#### Exercise directions
A verbatim reproduction of the lines below, from the line containing "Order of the" through the line containing "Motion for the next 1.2", both ends included, is the whole required output.

Data for analysis section start

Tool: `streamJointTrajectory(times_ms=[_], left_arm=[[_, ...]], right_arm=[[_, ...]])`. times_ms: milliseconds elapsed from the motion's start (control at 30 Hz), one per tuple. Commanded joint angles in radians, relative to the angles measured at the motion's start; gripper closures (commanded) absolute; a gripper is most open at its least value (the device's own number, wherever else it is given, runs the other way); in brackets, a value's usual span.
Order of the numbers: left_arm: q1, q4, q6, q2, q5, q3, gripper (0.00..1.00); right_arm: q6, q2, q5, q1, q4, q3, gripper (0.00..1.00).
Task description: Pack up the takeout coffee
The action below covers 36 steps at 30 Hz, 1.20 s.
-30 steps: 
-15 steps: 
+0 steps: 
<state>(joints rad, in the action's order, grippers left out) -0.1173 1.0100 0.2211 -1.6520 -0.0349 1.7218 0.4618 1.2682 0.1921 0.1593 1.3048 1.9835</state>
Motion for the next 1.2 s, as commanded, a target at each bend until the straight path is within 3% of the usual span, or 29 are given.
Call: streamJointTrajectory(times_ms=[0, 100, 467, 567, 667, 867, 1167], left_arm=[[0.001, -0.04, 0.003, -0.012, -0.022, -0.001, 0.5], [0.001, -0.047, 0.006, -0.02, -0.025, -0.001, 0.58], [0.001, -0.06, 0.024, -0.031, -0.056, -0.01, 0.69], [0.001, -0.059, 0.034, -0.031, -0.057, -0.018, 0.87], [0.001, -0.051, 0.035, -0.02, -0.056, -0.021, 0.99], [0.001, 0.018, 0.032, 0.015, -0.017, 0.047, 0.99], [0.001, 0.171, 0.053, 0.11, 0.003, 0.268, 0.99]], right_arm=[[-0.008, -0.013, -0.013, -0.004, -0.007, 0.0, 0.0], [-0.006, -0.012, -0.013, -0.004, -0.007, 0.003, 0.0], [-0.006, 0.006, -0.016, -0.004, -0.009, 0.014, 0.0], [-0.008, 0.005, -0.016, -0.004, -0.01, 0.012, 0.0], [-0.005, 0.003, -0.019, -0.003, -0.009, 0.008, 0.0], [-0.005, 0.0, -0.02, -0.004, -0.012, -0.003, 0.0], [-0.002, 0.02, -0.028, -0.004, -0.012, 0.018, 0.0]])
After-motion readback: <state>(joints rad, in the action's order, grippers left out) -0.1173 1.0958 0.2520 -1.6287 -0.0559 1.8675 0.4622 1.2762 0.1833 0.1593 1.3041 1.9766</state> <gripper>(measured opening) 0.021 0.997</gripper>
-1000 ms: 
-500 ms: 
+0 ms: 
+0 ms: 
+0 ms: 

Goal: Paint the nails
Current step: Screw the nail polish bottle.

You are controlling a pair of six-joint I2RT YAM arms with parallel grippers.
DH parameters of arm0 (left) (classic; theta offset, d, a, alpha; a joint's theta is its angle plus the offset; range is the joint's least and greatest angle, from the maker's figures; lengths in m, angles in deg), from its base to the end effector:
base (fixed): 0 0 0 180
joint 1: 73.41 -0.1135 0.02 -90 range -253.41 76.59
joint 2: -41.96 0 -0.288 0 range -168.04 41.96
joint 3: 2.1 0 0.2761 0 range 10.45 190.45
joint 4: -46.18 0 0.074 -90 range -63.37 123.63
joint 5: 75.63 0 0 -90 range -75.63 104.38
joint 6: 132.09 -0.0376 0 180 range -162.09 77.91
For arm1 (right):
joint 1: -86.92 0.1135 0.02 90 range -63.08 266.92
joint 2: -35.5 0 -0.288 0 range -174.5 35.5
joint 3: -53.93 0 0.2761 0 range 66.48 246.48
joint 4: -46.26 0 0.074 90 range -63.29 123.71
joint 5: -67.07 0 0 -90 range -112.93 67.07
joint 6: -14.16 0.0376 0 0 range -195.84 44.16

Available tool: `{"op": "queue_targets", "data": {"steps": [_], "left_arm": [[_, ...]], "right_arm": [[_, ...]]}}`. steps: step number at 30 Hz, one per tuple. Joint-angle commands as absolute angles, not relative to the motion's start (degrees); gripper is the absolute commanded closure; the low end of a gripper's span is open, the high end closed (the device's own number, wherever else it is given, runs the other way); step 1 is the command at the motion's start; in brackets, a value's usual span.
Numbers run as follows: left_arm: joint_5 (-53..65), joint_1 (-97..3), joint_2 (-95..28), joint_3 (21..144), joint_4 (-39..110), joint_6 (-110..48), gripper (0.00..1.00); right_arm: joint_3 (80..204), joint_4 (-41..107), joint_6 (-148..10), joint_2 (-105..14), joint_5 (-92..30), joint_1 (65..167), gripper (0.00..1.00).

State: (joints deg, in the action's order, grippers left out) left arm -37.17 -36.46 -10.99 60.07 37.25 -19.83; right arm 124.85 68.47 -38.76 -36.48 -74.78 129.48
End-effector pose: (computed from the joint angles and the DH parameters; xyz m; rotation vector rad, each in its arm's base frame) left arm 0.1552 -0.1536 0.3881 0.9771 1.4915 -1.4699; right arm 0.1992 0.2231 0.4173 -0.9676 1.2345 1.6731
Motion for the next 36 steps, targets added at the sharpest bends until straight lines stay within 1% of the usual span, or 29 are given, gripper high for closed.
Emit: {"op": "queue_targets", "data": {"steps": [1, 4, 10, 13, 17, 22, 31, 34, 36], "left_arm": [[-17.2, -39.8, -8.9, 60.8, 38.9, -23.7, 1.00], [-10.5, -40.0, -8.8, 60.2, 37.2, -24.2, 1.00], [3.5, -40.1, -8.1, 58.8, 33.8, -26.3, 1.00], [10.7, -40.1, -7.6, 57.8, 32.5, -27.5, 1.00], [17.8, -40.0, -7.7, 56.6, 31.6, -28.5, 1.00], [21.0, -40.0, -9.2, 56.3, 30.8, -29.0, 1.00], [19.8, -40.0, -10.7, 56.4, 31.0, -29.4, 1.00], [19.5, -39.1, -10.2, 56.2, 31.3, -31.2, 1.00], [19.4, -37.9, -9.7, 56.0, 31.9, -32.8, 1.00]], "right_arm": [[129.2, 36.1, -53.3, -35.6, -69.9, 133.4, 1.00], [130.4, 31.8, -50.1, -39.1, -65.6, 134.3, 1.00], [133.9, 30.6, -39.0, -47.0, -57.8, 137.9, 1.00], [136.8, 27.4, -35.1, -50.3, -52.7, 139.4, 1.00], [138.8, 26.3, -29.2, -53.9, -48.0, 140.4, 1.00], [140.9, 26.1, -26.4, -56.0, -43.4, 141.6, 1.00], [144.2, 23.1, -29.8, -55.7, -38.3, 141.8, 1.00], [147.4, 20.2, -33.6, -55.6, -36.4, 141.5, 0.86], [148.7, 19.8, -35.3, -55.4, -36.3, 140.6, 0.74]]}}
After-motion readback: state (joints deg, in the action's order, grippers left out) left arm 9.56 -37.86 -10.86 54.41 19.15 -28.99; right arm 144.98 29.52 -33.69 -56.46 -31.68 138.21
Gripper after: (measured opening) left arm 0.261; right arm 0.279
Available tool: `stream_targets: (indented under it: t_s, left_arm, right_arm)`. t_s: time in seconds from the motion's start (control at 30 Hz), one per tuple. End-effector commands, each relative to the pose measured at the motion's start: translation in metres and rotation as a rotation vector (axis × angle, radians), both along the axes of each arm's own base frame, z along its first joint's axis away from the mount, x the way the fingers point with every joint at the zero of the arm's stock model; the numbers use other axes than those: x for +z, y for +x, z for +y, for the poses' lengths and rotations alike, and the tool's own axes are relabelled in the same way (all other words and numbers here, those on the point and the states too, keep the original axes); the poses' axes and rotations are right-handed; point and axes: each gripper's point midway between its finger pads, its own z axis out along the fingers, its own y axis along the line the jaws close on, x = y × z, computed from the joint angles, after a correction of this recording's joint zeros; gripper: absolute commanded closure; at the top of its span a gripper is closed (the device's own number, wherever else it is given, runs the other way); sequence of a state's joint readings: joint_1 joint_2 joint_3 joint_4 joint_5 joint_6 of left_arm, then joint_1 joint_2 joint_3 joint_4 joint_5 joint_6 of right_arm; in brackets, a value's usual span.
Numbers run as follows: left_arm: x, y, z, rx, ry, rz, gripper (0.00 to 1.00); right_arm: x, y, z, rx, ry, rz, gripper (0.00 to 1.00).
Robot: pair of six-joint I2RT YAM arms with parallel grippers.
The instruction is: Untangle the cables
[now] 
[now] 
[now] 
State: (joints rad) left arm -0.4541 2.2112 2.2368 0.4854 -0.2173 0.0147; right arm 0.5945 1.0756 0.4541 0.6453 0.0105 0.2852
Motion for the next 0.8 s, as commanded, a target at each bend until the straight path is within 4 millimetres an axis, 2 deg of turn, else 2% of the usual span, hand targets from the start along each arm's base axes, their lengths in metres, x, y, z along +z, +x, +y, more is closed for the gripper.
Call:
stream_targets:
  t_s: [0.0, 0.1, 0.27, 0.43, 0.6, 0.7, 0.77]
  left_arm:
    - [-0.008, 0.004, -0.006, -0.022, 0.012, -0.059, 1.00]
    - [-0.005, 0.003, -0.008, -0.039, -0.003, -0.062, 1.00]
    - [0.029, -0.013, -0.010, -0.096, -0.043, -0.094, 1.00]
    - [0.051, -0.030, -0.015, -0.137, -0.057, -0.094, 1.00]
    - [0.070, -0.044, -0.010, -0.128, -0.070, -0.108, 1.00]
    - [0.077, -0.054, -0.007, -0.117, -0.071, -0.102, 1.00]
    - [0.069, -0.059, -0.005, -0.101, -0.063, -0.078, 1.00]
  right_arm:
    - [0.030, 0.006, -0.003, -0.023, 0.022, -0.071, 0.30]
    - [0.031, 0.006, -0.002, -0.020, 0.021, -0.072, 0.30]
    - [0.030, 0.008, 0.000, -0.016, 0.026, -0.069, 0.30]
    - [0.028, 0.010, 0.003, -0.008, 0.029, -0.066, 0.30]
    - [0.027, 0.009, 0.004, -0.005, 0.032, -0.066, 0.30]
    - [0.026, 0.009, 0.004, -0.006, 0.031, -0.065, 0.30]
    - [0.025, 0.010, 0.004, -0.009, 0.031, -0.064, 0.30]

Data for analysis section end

#### Answer for the task
Order of the numbers: left_arm: q1, q4, q6, q2, q5, q3, gripper (0.00..1.00); right_arm: q6, q2, q5, q1, q4, q3, gripper (0.00..1.00).
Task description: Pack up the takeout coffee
The action below covers 36 steps at 30 Hz, 1.20 s.
-30 steps: 
-15 steps: 
+0 steps: 
<state>(joints rad, in the action's order, grippers left out) -0.1173 1.0100 0.2211 -1.6520 -0.0349 1.7218 0.4618 1.2682 0.1921 0.1593 1.3048 1.9835</state>
Motion for the next 1.2 s, as commanded, a target at each bend until the straight path is within 3% of the usual span, or 29 are given.

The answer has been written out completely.